Telegram founder Pavel Durov under formal investigation with bail set at $5.56 million, prosecutor says
Telegram founder Pavel Durov is under formal investigation and will not be allowed to leave France, a French prosecutor said in a statement released Wednesday night.
The Russian-born billionaire is being investigated for several suspected offenses related to criminal activity on the platform, including complicity in illegal gang transactions, “laundering of crimes in an organized gang,” and refusal to communicate information to authorities, according to the French prosecutor’s statement.
He must remain in the country under judicial supervision, with a bail set at $5.56 million (5 million euros), and is required to report to the French police station twice a week.
Durov was released from police custody in France earlier in the day and transferred to court for questioning, prosecutors told CNN, days after his dramatic arrest at a Paris airport.
The formal investigation announced Wednesday evening does not imply guilt in the French legal system, but indicates that prosecutors believe there is enough of a case to merit a serious official investigation. He has not yet been formally charged.

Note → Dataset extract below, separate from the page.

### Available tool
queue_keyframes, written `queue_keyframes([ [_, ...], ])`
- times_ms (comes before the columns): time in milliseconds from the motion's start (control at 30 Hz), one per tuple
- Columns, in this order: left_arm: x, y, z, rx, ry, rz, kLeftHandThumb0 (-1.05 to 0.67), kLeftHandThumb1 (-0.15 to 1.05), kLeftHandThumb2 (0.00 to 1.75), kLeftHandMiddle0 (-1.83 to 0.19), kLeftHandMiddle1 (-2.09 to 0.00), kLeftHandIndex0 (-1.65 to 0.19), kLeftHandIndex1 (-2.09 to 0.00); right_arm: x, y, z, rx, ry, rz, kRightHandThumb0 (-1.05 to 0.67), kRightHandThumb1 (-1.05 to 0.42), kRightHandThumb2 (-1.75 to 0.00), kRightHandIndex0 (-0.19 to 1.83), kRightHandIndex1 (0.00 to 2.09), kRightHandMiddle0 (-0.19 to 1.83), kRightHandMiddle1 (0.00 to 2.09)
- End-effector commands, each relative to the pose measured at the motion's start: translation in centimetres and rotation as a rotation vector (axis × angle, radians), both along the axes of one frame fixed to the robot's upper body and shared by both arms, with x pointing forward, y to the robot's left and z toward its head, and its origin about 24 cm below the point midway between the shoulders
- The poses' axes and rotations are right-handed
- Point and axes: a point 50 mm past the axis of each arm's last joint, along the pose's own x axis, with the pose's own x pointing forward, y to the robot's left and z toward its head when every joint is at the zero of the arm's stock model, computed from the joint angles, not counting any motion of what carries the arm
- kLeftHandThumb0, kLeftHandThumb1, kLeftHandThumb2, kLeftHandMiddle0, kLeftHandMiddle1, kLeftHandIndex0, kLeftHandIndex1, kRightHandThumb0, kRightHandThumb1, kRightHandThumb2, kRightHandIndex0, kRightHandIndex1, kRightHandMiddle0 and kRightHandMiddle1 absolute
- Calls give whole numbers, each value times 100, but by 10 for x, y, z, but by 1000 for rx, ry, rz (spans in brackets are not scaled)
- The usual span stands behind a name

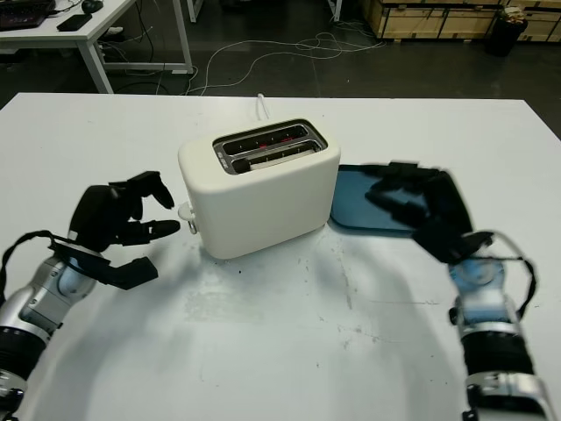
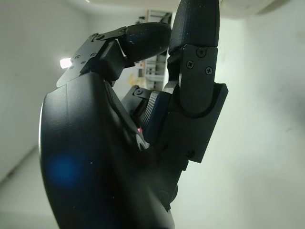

Wednesday’s prosecutor’s office statement added that the French National Office for Minors has reported to the prosecutor’s office the “near absence of response” from Telegram to court requests concerning offenses that include trafficking, online hate speech, and pedophilia crimes.
The suspected acts being probed include “complicity in the administration of a platform enabling an illegal transaction in an organized gang,” an offense that can carry a maximum sentence of 10 years in prison.